The HRC Fertility Blog is a resource for patients and those seeking infertility related issues and articles. Check back often or subscribe to this blog as it is changed weekly by the HRC staff.

Having a Baby when you have Endometriosis

Can I still have a Baby with Endometriosis?  

If you have been diagnosed with infertility associated with endometriosis, you probably have a lot of questions. What is it? What caused it? What are my treatment options?  And more importantly, can I still have a baby? 

The answer to the last question is—yes! Natural conception is still very possible with endometriosis-especially if it’s mild, but your chances of conceiving may drop considerably if you have a more severe form of it. Unfortunately, there is no cure for endometriosis but it is treatable. However, treating infertility associated with endometriosis requires a highly specialized physician since treatment is often complex. 

Endometriosis is a disorder that occurs when cells from the lining of the uterus grow in other areas of the body, most commonly the fallopian tubes, ovaries, bowel, and on the linings of the pelvic area. The condition usually effects women in their reproductive years and may cause painful periods, pain with intercourse and infertility. The cause of endometriosis remains unknown but there are theories that suggest it may be from retrograde menstruation, genetic predisposition or autoimmune activity. It is estimated that between 20-50% of women being treated for infertility have endometriosis.

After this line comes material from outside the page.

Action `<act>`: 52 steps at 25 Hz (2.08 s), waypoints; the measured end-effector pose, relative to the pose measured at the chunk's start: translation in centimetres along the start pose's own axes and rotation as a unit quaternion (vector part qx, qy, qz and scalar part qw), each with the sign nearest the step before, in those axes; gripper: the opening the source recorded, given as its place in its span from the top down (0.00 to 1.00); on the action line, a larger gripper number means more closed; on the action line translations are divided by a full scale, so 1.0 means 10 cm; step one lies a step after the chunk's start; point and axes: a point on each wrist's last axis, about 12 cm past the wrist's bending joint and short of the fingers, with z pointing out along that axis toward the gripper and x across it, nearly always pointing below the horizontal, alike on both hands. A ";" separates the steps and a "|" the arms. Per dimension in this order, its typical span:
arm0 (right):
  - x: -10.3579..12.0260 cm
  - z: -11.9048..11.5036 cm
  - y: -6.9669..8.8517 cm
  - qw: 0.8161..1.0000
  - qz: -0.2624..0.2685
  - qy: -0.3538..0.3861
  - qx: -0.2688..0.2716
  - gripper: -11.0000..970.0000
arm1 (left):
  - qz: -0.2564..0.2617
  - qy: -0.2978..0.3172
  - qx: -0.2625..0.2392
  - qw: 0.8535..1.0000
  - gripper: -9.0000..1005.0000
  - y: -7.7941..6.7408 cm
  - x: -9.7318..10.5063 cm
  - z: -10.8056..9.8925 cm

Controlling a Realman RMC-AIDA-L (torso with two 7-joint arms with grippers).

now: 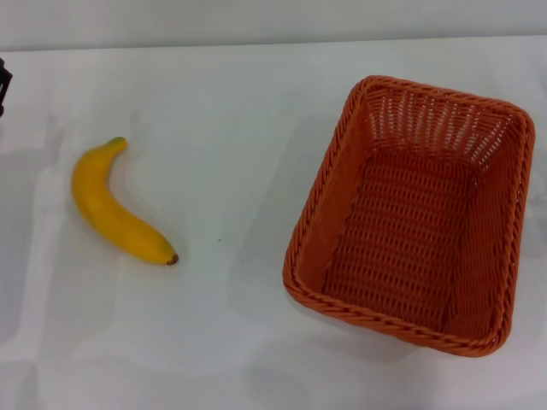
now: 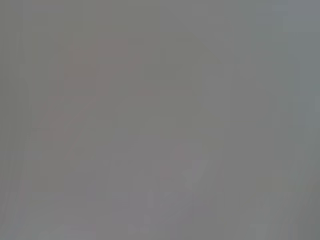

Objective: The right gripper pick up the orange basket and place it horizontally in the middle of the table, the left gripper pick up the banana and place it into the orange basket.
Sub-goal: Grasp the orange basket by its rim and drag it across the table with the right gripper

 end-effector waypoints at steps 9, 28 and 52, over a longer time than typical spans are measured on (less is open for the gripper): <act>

What are your treatment options? 

Your treatment plan will depend on the severity of your condition, your age and your general health. Options to increase your chances of becoming pregnant may include:

1.      Laparoscopic surgery to remove the endometriosis tissue and lesions. This treatment allows some women to conceive naturally.  There is some controversy as to whether surgery enhances natural fertility in cases of mild endometriosis.  Surgery is a good option for patients that have significant pelvic pain due to endometriosis and those that have pelvic lesions, such as ovarian cysts, identifiable on ultrasound.

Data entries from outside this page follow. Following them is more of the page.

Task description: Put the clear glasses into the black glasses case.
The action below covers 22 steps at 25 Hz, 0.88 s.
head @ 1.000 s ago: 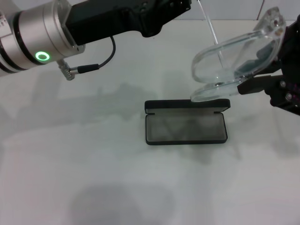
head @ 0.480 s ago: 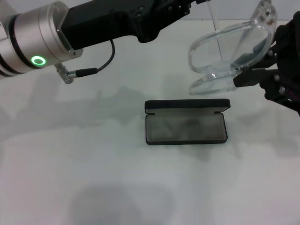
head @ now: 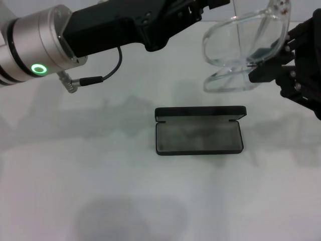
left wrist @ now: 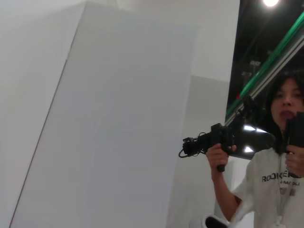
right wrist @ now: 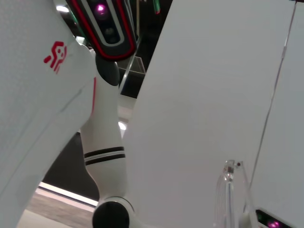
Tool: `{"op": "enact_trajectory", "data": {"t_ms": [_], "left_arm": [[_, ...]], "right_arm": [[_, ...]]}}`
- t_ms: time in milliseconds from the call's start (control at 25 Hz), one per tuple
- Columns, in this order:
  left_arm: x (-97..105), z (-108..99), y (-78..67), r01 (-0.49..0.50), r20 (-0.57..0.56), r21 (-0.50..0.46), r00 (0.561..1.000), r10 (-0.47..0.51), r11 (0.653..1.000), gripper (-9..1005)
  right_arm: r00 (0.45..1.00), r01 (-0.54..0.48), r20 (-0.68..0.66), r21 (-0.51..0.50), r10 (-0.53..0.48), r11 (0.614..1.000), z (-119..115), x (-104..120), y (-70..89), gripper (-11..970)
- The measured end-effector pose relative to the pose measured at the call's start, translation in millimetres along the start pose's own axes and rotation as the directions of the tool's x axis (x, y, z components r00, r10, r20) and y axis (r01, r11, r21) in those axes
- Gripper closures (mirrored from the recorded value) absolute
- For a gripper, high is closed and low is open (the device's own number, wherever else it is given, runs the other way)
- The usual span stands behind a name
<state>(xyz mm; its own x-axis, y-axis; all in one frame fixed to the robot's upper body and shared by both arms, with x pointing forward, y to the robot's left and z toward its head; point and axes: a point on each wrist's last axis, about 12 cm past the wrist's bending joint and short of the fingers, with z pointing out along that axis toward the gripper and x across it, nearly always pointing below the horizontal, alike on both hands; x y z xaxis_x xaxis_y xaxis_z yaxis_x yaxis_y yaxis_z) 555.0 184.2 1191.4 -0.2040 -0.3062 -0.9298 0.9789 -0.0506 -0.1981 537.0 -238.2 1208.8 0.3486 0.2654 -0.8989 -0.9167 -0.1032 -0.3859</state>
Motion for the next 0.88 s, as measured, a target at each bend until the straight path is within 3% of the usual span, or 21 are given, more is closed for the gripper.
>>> {"op": "enact_trajectory", "data": {"t_ms": [360,640,880], "left_arm": [[0.5,-0.9,-1.0,-0.007,0.004,0.004,1.000,0.007,1.000,922],[5.1,-6.9,4.4,-0.015,0.016,-0.057,1.000,0.016,0.998,922],[1.7,-0.2,6.8,-0.031,0.021,-0.046,0.999,0.032,0.998,922]], "right_arm": [[1.000,-0.003,0.011,0.013,0.003,1.000,-3.3,0.3,0.6,895],[1.000,0.009,0.030,-0.018,-0.008,1.000,-0.8,-1.1,2.7,895],[1.000,-0.015,0.017,-0.039,0.016,0.999,7.6,4.7,-1.2,895]]}}
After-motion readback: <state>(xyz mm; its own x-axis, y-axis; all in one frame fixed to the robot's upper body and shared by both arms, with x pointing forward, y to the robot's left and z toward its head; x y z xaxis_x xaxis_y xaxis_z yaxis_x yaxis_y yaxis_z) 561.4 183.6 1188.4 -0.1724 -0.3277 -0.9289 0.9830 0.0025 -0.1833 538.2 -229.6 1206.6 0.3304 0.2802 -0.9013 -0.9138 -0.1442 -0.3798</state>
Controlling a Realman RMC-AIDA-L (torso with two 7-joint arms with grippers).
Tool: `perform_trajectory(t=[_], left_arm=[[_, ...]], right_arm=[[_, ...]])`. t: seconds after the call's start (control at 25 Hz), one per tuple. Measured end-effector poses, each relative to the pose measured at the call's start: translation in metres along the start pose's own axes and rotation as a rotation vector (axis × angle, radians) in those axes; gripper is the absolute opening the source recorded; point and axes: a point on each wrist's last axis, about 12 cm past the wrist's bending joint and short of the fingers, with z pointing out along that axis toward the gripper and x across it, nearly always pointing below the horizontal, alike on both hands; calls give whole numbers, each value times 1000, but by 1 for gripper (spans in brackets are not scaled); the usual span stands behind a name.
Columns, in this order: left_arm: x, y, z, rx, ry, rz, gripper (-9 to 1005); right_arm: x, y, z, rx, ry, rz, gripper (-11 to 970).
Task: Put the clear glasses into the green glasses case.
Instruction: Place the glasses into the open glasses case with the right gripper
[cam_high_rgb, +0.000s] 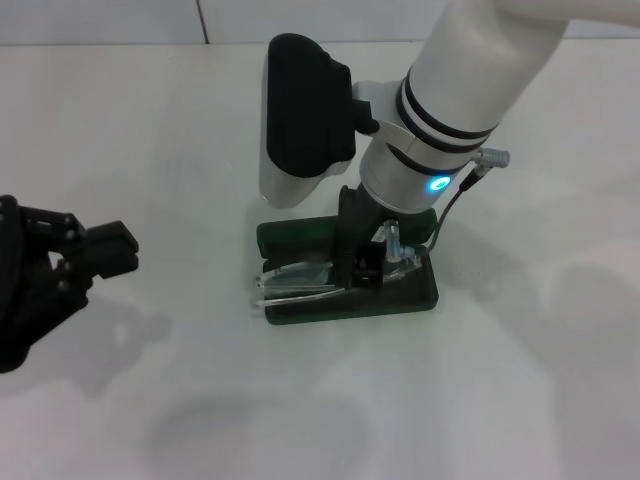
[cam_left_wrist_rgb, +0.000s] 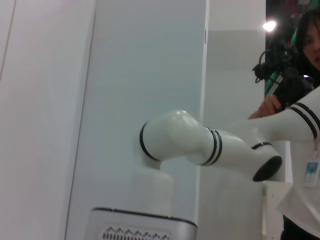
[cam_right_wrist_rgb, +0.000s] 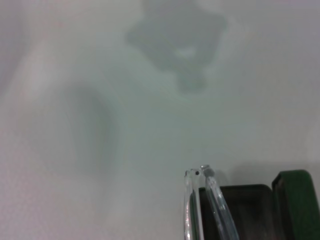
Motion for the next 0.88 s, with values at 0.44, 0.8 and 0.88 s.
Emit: perform_trajectory(t=[0.44, 0.8, 0.88], left_arm=[[4, -3, -8, 37, 109, -38, 69], [9, -6, -17, -21, 142, -50, 71], [10, -6, -17, -28, 144, -52, 71]], right_arm=[[1, -3, 2, 19, -6, 30, 121], [5, -8, 4, 65, 36, 48, 121], [4, -8, 4, 76, 46, 46, 121]])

2.      Intrauterine insemination or IUI is another option.  IUI is usually performed in conjunction with the administration of fertility drugs like clomiphene citrate or FSH.  Intra-uterine insemination (IUI), the process of injecting sperm directly into the uterus, has been shown to be effective for women with Stage I or Stage II endometriosis.  

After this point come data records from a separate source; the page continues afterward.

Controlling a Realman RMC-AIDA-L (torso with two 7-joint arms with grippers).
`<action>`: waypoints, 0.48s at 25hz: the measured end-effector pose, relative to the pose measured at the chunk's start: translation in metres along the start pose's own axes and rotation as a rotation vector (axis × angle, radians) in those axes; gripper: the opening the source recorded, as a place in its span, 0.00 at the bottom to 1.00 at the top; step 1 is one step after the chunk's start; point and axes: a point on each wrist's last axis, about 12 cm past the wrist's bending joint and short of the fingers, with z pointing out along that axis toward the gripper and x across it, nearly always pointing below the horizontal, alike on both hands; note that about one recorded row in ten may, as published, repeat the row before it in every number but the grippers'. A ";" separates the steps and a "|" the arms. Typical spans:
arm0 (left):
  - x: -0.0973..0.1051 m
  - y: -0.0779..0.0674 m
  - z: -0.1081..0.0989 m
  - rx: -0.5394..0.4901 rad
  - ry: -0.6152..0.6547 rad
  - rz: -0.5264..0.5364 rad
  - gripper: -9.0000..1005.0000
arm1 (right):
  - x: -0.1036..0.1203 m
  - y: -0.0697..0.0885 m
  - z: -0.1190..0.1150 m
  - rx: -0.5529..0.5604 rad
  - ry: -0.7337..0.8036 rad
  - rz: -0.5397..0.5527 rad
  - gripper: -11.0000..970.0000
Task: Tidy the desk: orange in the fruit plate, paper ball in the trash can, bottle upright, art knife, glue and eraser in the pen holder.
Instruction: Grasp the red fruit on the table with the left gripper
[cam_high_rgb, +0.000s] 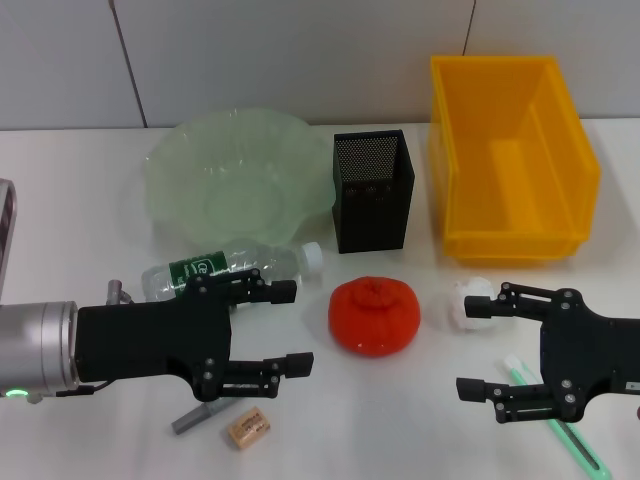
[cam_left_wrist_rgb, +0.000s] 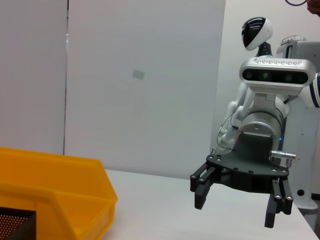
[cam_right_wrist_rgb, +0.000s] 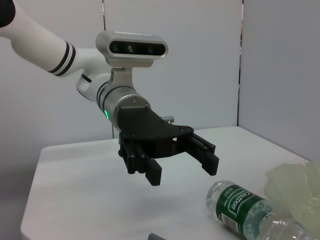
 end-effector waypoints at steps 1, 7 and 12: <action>0.000 0.000 0.000 0.000 0.000 0.000 0.79 | 0.000 0.000 0.000 0.000 0.000 0.000 0.87; 0.000 0.000 0.000 -0.001 0.000 -0.001 0.79 | 0.001 0.000 0.000 0.003 0.001 0.002 0.87; 0.000 -0.001 0.000 0.002 0.001 -0.001 0.79 | 0.001 0.000 -0.001 0.005 0.003 0.003 0.87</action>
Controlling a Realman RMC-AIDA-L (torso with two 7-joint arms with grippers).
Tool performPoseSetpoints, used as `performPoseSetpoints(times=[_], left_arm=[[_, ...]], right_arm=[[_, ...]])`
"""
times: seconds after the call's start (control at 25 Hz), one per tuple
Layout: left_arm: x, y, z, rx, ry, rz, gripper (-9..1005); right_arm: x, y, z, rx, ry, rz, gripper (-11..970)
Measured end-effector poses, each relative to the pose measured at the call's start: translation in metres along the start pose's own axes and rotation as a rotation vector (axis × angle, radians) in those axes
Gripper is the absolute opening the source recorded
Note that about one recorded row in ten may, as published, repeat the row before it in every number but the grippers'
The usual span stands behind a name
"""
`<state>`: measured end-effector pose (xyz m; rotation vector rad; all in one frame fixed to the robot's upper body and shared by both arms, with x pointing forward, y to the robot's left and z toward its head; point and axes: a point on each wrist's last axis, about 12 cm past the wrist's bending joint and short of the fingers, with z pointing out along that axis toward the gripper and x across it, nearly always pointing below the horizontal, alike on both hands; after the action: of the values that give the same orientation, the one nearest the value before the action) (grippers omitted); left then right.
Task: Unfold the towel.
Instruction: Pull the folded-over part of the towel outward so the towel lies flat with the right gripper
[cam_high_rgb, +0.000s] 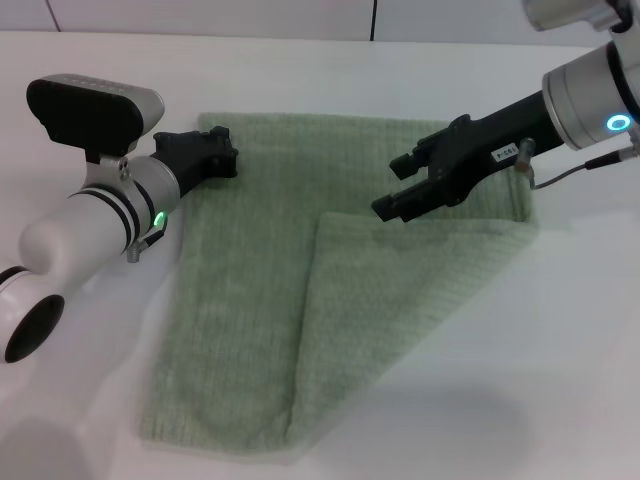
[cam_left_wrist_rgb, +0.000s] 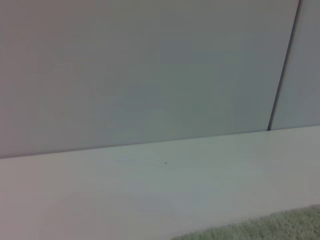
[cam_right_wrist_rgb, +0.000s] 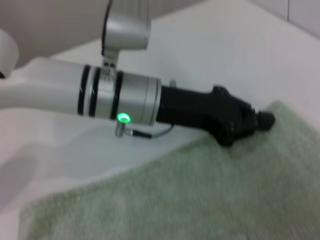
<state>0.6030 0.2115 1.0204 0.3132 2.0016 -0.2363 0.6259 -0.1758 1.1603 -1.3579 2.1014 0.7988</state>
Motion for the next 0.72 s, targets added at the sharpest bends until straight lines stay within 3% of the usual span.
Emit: performPoseSetpoints(times=[0.4,0.72], left_arm=[[0.000,0.000,0.000,0.000,0.000,0.000,-1],[0.000,0.000,0.000,0.000,0.000,0.000,-1]], right_arm=[[-0.011,0.001,0.015,0.041,0.086,-0.025,715],[-0.008,0.002,0.046,0.084,0.089,-0.090,716]])
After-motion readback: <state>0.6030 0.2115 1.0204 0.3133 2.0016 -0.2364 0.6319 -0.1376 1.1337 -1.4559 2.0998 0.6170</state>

3.      In vitro fertilization (IVF) is the treatment of choice for patients with moderate to severe (Stage III or Stage IV) endometriosis.  IVF completely bypasses the area affected by the endometriosis.  Egg are removed from the body and fertilized in the laboratory creating embryos.  The resulting embryos can then be placed in the uterine cavity directly.  This bypasses both the pelvis and fallopian tubes.  IVF is also the treatment of choice in patients with endometriosis whose husbands have abnormal semen analysis.

As you can see, there are many treatment options available to help you realize your dreams of creating or enlarging your family.  Endometriosis is a progressive disease that gets worse with time.  If you have been diagnosed with endometriosis, do not delay treatment. Seek out a reproductive endocrinologist and infertility specialist that is experienced in dealing with endometriosis and who can offer the full range of treatment options.